[Source: Proceedings of the Royal Society, Biological Sciences, full page: (LINK). Abstract, edited.]
Transposable temperate phages promote the evolution of divergent social strategies in Pseudomonas aeruginosa populations
Siobhán O’Brien, Rolf Kümmerli, Steve Paterson, Craig Winstanley and Michael A. Brockhurst
Published: 09 October 2019 / DOI: https://doi.org/10.1098/rspb.2019.1794
Transposable temperate phages randomly insert into bacterial genomes, providing increased supply and altered spectra of mutations available to selection, thus opening alternative evolutionary trajectories. Transposable phages accelerate bacterial adaptation to new environments, but their effect on adaptation to the social environment is unclear. Using experimental evolution of Pseudomonas aeruginosa in iron-limited and iron-rich environments, where the cost of producing cooperative iron-chelating siderophores is high and low, respectively, we show that transposable phages promote divergence into extreme siderophore production phenotypes. Iron-limited populations with transposable phages evolved siderophore overproducing clones alongside siderophore non-producing cheats. Low siderophore production was associated with parallel mutations in pvd genes, encoding pyoverdine biosynthesis, and pqs genes, encoding quinolone signalling, while high siderophore production was associated with parallel mutations in phenazine-associated gene clusters.

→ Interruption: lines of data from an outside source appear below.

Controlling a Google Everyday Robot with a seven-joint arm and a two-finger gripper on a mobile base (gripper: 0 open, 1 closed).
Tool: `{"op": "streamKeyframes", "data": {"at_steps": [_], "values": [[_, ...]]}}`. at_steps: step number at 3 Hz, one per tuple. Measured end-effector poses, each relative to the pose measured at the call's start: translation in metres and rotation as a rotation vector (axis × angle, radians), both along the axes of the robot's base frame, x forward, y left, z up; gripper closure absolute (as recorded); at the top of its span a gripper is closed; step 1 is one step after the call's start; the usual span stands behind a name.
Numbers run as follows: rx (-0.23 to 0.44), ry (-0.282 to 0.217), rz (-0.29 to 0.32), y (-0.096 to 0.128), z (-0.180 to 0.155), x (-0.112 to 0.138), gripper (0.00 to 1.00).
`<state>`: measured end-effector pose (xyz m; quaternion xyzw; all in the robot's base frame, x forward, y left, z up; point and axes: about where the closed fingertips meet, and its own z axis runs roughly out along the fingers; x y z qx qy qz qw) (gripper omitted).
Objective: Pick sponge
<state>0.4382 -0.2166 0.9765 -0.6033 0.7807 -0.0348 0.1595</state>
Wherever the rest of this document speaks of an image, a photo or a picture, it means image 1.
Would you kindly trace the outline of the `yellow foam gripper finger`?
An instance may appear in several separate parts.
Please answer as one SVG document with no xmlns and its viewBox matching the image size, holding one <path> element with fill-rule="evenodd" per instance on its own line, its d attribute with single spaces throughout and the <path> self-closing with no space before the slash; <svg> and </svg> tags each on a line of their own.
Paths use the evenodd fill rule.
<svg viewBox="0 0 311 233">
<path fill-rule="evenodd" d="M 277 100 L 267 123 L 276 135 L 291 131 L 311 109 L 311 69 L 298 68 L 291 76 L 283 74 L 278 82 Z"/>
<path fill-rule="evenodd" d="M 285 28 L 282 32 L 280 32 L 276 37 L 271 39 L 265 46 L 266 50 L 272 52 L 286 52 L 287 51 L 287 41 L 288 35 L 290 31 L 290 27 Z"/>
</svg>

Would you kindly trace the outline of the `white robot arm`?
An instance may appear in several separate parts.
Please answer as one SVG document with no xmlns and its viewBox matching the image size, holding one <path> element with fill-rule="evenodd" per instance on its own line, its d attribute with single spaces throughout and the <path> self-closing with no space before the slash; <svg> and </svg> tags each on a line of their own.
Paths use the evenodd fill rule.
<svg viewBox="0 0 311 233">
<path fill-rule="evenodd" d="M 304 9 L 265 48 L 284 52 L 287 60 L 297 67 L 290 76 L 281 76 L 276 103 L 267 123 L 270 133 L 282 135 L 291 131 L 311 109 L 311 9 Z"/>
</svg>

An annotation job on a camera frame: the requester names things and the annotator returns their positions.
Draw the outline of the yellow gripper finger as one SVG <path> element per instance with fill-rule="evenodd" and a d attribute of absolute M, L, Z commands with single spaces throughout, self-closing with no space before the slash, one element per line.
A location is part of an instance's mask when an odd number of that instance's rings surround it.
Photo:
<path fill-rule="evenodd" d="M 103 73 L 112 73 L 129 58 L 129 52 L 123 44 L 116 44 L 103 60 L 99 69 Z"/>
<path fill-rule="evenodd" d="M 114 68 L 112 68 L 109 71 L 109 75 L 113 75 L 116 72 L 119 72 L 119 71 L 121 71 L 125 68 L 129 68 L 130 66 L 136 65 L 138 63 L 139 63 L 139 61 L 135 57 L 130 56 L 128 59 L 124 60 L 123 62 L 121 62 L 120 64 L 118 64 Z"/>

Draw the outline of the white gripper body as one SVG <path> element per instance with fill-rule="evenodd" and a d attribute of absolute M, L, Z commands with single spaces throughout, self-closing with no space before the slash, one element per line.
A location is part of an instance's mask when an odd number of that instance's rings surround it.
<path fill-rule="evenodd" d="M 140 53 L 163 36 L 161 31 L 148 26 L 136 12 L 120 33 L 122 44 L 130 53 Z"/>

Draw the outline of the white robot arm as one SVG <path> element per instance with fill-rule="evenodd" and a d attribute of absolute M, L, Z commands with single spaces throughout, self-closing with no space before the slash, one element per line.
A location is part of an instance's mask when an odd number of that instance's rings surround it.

Notably, some of these parallel mutations were caused by phage insertional inactivation. These data suggest that transposable phages, which are widespread in microbial communities, can mediate the evolutionary divergence of social strategies.
Electronic supplementary material is available online at https://doi.org/10.6084/m9.figshare.c.4674518
Keywords: Bacteriophages; Evolution; Pseudomonas aeruginosa.